> **WHAT YOU WILL DO**:
Please print the entries below exactly, from the line with "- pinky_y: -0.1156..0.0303" through the line with "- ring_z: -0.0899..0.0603", including both of those lines and leaving out all others.

> **GIVEN INFORMATION**:
____________________

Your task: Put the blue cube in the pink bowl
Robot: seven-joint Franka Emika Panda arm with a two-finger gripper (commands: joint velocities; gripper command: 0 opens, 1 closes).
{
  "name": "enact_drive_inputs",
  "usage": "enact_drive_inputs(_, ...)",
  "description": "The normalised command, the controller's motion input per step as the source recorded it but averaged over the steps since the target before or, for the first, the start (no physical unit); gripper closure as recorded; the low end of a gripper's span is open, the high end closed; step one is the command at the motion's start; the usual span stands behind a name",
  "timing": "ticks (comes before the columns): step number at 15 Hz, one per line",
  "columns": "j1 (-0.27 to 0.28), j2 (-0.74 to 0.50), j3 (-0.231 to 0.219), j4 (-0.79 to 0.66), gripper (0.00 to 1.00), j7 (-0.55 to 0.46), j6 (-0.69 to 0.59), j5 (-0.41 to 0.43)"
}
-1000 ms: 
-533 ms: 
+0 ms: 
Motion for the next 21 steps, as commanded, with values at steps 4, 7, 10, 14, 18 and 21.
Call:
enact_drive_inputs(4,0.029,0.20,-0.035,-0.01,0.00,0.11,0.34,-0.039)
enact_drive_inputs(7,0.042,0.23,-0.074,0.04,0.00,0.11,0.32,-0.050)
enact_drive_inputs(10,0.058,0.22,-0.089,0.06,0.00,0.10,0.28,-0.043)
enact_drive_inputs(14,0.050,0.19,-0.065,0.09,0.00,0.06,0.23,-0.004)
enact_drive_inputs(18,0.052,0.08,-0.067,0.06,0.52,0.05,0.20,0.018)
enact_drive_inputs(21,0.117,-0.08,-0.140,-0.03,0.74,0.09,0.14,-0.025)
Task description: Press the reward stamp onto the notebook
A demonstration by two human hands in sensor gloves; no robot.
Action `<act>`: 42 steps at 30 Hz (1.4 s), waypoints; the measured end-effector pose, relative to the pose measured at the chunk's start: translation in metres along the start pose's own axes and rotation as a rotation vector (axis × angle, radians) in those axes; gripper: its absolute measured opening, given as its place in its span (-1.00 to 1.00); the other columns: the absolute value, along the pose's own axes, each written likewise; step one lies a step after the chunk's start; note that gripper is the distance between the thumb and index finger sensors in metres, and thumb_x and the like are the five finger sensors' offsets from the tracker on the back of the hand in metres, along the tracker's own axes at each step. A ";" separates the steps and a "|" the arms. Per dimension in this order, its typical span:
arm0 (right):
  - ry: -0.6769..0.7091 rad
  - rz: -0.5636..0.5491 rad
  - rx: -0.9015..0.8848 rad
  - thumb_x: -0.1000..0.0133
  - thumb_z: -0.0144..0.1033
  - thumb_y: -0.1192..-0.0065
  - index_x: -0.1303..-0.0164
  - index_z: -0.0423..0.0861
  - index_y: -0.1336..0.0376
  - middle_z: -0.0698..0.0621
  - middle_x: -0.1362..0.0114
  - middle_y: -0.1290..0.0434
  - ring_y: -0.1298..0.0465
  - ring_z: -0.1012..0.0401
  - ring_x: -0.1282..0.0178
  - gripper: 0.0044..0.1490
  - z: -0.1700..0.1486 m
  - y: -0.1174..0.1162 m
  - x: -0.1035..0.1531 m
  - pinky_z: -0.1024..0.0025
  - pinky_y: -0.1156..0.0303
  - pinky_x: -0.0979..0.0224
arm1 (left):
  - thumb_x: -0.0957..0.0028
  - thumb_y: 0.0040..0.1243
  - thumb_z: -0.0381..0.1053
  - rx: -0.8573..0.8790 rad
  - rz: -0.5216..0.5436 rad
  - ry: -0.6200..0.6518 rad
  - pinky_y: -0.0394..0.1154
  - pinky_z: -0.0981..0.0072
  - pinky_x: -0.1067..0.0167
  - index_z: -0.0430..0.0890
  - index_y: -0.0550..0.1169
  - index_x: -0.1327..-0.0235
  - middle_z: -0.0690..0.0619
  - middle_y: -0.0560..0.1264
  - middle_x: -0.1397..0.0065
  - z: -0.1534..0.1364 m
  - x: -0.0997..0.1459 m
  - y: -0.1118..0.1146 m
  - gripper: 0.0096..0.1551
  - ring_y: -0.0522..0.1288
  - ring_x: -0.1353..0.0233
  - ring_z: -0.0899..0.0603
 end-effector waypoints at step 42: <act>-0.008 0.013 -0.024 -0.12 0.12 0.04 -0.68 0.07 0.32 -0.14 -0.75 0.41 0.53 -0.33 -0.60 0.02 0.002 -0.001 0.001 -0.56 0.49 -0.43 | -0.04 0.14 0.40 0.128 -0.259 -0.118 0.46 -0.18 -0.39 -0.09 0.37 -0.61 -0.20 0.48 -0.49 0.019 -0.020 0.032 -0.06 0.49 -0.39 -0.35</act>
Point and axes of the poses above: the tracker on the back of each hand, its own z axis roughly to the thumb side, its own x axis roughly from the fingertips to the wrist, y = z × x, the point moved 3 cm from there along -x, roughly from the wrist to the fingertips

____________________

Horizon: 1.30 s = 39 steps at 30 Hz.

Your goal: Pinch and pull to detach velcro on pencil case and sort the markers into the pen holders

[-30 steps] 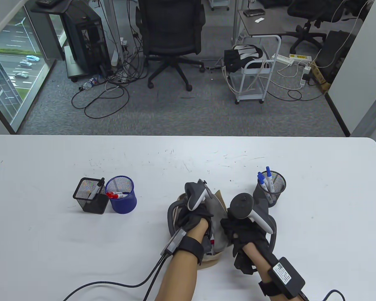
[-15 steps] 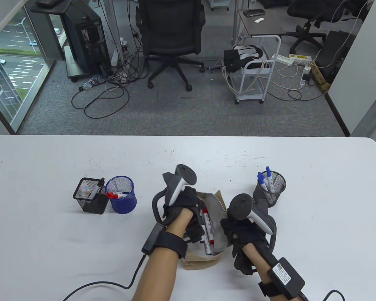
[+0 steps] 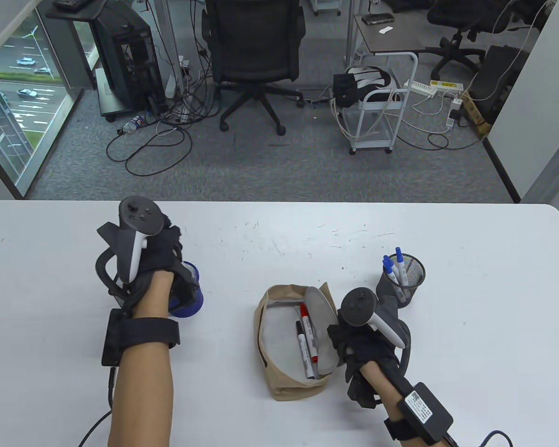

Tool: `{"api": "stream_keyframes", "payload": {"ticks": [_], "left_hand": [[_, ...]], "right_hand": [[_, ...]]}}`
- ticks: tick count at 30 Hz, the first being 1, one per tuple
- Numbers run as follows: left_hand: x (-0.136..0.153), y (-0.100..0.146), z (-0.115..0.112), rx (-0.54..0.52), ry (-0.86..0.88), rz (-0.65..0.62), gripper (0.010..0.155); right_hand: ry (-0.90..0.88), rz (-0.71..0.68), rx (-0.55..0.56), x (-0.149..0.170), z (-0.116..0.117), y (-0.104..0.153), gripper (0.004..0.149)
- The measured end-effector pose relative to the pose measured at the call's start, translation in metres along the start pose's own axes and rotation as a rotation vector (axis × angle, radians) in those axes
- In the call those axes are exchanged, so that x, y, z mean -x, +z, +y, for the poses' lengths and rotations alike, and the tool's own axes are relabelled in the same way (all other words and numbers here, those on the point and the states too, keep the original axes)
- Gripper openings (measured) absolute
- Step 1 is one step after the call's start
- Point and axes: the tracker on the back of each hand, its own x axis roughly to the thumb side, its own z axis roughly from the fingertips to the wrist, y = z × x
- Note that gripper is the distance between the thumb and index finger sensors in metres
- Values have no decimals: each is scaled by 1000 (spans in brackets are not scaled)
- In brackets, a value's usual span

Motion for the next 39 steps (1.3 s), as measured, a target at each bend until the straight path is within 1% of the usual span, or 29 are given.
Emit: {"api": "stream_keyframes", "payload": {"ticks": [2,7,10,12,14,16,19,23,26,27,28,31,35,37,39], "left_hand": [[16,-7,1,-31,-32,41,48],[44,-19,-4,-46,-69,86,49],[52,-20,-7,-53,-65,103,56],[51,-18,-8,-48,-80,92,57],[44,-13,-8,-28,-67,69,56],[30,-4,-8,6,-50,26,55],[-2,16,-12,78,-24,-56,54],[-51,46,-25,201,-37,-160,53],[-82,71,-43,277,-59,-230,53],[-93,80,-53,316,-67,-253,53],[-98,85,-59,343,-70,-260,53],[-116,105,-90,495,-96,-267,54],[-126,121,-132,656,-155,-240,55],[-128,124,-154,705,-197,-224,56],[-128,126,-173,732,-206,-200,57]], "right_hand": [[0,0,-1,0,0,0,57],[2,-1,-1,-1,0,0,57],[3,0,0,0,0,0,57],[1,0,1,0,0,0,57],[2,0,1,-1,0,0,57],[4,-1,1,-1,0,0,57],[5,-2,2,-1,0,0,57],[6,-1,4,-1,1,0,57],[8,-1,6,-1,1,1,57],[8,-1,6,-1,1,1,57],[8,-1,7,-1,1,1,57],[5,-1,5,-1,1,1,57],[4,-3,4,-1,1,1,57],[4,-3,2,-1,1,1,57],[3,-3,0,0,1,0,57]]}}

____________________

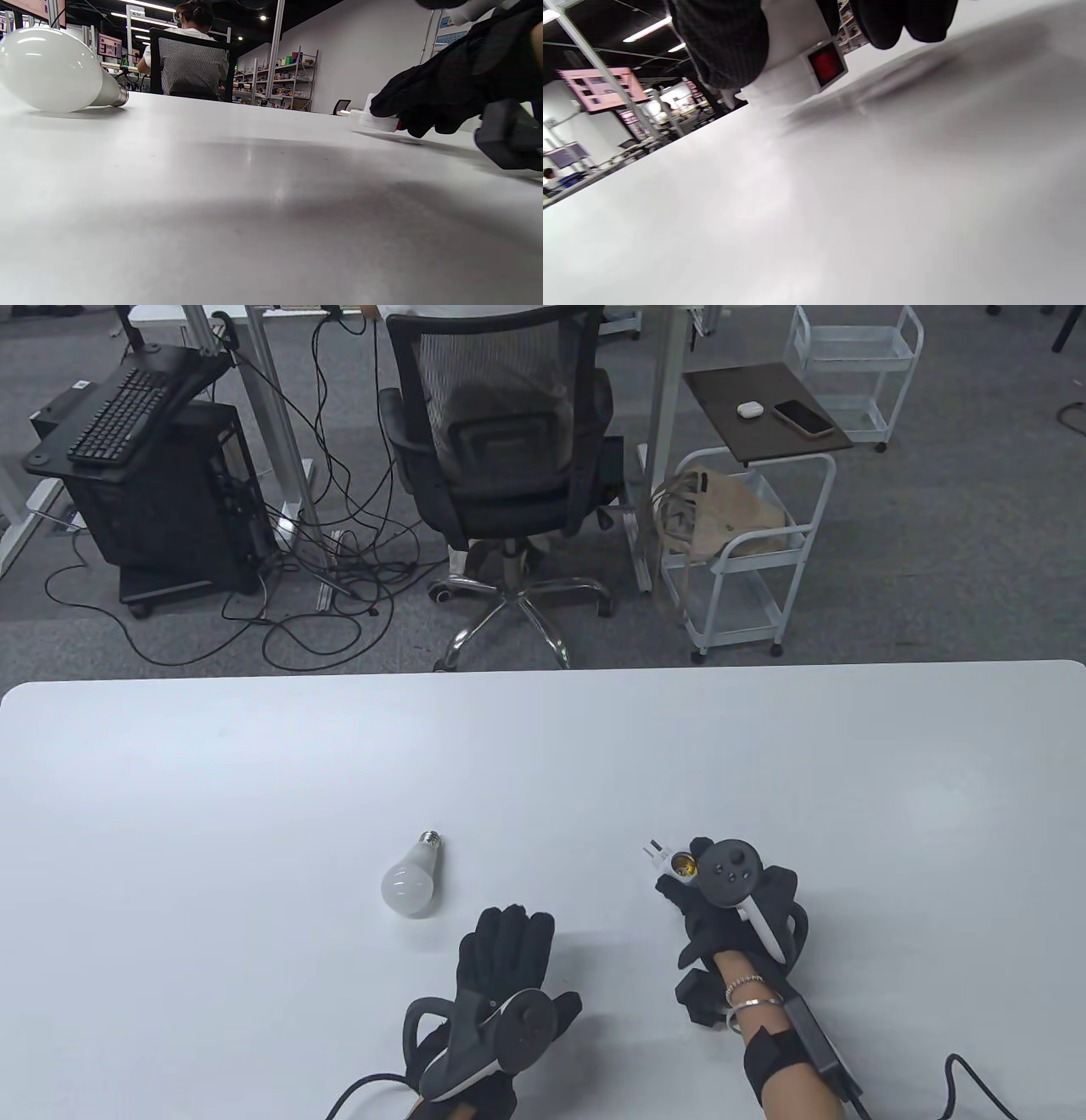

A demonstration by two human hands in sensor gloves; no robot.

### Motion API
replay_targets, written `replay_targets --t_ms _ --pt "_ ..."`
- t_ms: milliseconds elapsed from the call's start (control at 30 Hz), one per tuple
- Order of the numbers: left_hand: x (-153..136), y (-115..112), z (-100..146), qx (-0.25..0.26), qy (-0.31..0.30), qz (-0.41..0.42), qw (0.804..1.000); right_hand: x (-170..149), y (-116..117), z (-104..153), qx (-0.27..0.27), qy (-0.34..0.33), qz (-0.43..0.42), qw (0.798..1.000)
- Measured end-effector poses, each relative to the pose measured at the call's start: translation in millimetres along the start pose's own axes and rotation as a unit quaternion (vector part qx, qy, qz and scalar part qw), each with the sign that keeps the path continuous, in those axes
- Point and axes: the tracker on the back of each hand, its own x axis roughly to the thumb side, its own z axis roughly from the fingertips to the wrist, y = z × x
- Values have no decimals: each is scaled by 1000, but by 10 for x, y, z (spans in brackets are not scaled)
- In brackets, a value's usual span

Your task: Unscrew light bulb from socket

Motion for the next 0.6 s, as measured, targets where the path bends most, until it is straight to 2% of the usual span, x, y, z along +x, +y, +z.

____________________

> **ANSWER**:
  - pinky_y: -0.1156..0.0303
  - pinky_x: -0.0979..0.0224
arm1 (left):
  - thumb_x: -0.0957..0.0028
  - thumb_y: 0.0040..0.1243
  - thumb_z: -0.0381..0.1053
  - rx: -0.8573..0.8790 rad
  - rz: -0.5216..0.5436 rad
  - ry: -0.6200..0.6518 rad
  - pinky_y: -0.0394..0.1154
  - pinky_z: -0.0981..0.0072
  - pinky_x: -0.1067..0.0167
  - index_z: -0.0430..0.0890
  - index_y: -0.0550..0.1169
  - index_x: -0.1327..-0.0235
  - middle_z: -0.0690..0.0619
  - middle_y: -0.0560..0.1264
  - middle_x: -0.1397..0.0065
  - z: -0.1534..0.1364 m
  - x: -0.0997..0.1459 m
  - y: -0.1118..0.1146 m
  - gripper: 0.0096..0.1551
  - ring_y: -0.0522..0.1288
  - ring_x: -0.1353..0.0233
  - ring_z: -0.0899..0.0603

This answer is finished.